Komponen Lokal Mobil Listrik Harus 80 Persen, Ini Tanggapan Gaikindo

Hal tersebut memang harus dilakukan pabrikan otomotif di Indonesia yang terjun ke pasar mobil listrik, dan jangan sampai industrinya beralih ke negara lain.

oleh Arief Aszhari diperbarui 16 Agu 2019, 06:02 WIB
Diterbitkan 16 Agu 2019, 06:02 WIB
Mobil Listrik GIIAS 2019
Teknologi fast charging pada mobil listrik BMW i8 Roadster dipamerkan dalam GIIAS 2019 di ICE BSD, Tangerang, Jumat (19/7/2019). Konsumsi bahan bakar gabungan dalam siklus pengujian kendaraan plug in hybrid adalah 47,6 km/liter, ditambah 14.5 kWh energi listrik per 100 km. (Liputan6.com/FeryPradolo)

Liputan6.com, Jakarta - Peraturan Presiden (Perpres) terkait percepatan perkembangan kendaraan listrik di Indonesia telah resmi ditandatangani Presiden Joko Widodo. Beleid ditetapkan pada 8 Agustus 2019, dan diundangkan pada 12 Agustus 2019. Dalam isi Perpres tersebut, tepatnya di pasal 8, untuk kendaraan roda empat atau lebih pada 2030 dan seterusnya, tingkat kandungan dalam negeri (TKDN) minimum sebesar 80 persen.

Menanggapi isi Perpres tersebut, Sekertaris Jenderal Gabungan Industri Kendaraan Bermotor Indonesia (Gaikindo), Kukuh Kumara menyambut baik dan mendukung keputusan tersebut. Pasalnya, hal tersebut memang harus dilakukan pabrikan otomotif di Indonesia yang terjun ke pasar mobil listrik, dan jangan sampai industrinya beralih ke negara lain.

"Tapi yang perlu kita sampaikan, adalah bagaimana meningkatkan daya saing. Kemudian, industri otomotif ini kan tidak hanya berdiri sendiri," jelas Kukuh di sela-sela diskusi Peningkatan Daya Saing Industri Otomotif Indonesia Menuju Era Otomotif 4.0, yang diadakan Forum Wartawan Otomotif (Forwot), Kamis (15/8/2019).

Lanjutnya, dalam mata rantai industri otomotif, ada juga berbagai perusahaan komponen yang ada di dalamnya, dan benar-benar harus dipikirkan untuk menuju era kendaraan ramah lingkungan ini.

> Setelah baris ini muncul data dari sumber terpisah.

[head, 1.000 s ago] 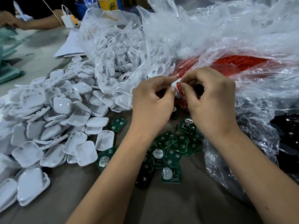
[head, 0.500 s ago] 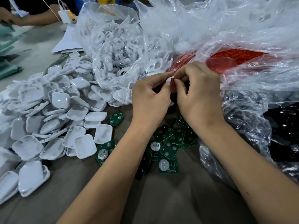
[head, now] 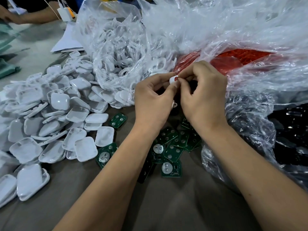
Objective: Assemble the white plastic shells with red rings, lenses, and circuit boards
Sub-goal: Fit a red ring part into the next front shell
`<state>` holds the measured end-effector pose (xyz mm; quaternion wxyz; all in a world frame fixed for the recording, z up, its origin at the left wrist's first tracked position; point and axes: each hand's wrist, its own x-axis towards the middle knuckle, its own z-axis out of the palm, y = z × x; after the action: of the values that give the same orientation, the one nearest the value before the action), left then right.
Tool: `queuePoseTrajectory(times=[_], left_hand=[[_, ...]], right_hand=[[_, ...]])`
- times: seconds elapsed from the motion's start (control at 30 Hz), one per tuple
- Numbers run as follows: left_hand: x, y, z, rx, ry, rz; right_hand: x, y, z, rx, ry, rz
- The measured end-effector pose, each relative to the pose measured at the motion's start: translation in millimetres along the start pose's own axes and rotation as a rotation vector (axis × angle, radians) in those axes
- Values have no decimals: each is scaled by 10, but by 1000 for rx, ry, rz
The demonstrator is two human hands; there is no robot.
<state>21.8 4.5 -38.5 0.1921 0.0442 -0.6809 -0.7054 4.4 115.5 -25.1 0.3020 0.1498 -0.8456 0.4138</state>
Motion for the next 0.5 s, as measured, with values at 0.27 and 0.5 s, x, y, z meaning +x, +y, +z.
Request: queuePoseTrajectory(times=[0.27,0.5], left_hand=[[99,57,-108,-157,54,-194],[191,137,-263,-250,3,-305]], right_hand=[[53,100,-79,192,-202,100],[35,164,-149,232,-267,-16]])
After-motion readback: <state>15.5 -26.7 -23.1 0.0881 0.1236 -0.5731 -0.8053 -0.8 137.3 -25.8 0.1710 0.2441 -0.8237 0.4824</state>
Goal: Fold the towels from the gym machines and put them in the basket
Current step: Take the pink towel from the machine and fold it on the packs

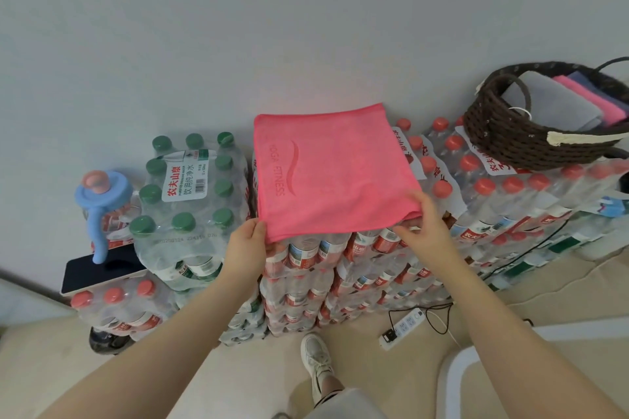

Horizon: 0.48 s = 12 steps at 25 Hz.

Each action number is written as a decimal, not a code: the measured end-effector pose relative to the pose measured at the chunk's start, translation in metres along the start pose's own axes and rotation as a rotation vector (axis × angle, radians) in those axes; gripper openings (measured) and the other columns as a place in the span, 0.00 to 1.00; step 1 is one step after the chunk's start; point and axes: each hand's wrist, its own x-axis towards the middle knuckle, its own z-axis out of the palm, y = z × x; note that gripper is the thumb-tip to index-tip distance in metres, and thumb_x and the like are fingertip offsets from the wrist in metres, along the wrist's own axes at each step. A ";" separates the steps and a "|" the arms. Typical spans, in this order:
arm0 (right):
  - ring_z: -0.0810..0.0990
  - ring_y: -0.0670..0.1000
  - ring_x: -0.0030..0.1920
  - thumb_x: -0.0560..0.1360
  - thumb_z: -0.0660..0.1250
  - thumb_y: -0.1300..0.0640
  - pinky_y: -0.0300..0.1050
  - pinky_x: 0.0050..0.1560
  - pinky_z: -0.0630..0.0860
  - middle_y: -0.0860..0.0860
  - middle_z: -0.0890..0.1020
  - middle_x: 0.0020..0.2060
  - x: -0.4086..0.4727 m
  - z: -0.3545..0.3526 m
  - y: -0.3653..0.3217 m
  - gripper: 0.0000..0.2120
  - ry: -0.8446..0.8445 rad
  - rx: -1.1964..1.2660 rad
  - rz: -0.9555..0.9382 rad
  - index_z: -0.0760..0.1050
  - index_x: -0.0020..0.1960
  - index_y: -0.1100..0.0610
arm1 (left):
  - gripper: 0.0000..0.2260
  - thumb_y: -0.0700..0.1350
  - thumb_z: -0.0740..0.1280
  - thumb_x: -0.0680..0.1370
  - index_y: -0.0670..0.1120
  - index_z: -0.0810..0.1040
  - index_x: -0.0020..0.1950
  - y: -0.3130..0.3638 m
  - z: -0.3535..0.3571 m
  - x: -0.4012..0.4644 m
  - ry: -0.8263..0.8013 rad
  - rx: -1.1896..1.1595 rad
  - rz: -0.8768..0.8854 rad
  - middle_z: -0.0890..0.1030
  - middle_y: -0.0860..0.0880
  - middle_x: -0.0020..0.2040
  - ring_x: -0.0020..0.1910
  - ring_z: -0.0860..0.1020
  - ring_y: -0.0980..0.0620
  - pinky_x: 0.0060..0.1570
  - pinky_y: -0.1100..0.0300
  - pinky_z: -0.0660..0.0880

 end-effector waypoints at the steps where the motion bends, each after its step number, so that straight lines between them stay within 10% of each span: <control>1: 0.74 0.48 0.51 0.75 0.65 0.64 0.42 0.53 0.73 0.47 0.74 0.53 -0.001 0.001 0.000 0.19 0.029 -0.052 -0.022 0.67 0.65 0.57 | 0.09 0.42 0.53 0.81 0.42 0.71 0.48 0.002 -0.001 0.000 0.004 0.009 0.011 0.76 0.45 0.39 0.31 0.78 0.53 0.45 0.55 0.77; 6: 0.75 0.55 0.37 0.78 0.54 0.66 0.47 0.36 0.72 0.56 0.78 0.44 -0.003 -0.002 -0.007 0.14 0.317 -0.004 0.004 0.71 0.59 0.56 | 0.11 0.45 0.63 0.78 0.46 0.64 0.55 0.007 0.001 -0.005 -0.016 0.189 0.137 0.79 0.48 0.39 0.34 0.79 0.52 0.37 0.59 0.75; 12: 0.75 0.53 0.33 0.76 0.56 0.69 0.50 0.37 0.75 0.59 0.78 0.40 -0.019 -0.029 -0.003 0.12 0.160 0.061 0.134 0.71 0.49 0.54 | 0.10 0.35 0.55 0.78 0.49 0.68 0.43 0.006 -0.012 -0.011 -0.056 0.079 0.146 0.70 0.46 0.32 0.28 0.69 0.50 0.31 0.55 0.69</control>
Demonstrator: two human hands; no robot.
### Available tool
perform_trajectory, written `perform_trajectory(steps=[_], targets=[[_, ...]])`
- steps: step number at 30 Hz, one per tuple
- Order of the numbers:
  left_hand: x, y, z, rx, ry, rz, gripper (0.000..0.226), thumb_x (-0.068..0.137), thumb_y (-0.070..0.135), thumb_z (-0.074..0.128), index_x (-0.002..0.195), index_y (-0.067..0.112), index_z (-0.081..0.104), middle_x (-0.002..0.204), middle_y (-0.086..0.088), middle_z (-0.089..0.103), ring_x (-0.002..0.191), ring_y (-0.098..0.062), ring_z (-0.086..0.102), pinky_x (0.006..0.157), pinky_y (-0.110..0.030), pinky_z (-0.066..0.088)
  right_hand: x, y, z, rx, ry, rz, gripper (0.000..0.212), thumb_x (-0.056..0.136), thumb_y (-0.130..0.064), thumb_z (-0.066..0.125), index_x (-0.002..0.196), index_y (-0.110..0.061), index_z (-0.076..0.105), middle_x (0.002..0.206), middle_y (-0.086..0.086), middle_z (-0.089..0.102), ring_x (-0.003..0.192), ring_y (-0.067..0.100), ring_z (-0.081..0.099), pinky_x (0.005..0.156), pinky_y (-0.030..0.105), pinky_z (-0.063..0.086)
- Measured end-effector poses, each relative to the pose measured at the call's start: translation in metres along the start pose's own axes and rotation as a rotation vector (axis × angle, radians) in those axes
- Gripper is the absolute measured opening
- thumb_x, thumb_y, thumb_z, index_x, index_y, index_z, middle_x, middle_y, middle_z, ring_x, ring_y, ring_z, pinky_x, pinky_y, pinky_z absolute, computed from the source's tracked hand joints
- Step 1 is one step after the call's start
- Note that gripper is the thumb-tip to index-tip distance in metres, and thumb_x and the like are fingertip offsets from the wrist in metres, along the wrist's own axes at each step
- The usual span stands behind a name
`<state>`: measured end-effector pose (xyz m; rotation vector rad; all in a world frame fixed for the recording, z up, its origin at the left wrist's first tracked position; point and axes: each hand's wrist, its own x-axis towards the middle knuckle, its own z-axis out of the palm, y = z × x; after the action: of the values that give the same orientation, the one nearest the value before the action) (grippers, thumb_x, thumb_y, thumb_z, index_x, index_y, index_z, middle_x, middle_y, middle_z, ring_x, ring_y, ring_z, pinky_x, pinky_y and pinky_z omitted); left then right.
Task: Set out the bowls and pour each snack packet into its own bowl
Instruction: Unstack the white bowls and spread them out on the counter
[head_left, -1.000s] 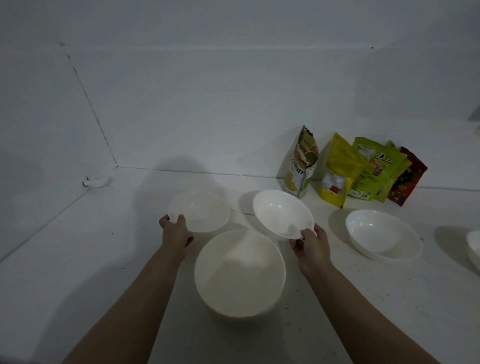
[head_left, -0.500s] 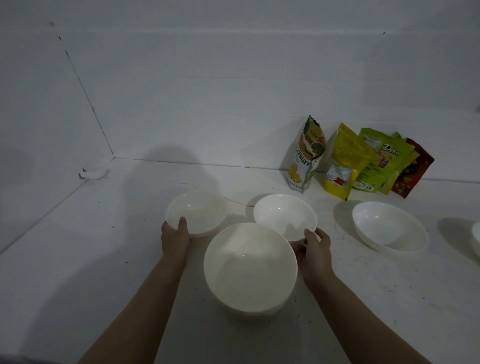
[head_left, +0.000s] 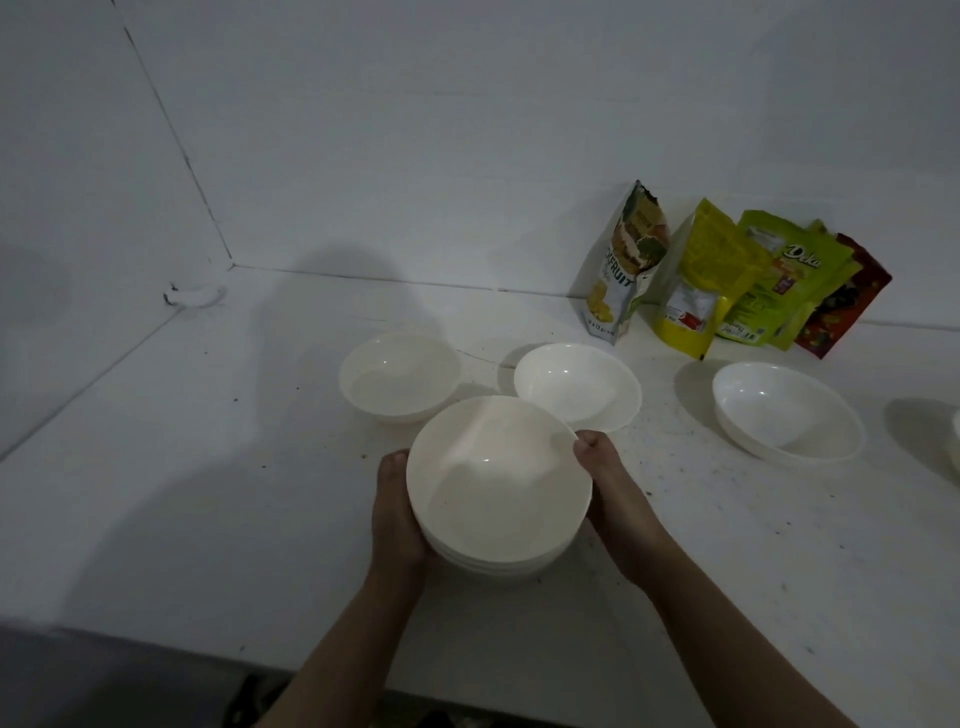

"Ambil contoh misalnya, 10 tahun lalu. Mobil itu berubah, Indonesia memiliki sumber daya karet yang cukup banyak, dan akan jauh lebih menguntungkan kalau punya pabrik karena bahan bakunya di Indonesia. Demikian juga kalau dibuat bikin ban, itu bisa untuk segala macam mobil, dan membuat ban yang dibutuhkan oleh negara di luar Indonesia," tambahnya.

Analogi tersebut, berlaku juga untuk mobil listrik yang bakal berkembang dalam beberapa waktu ke depan. Indonesia, memiliki cobalt yang bisa dikembangkan untuk baterai, walaupun ada juga material yang tidak ada di Tanah Air.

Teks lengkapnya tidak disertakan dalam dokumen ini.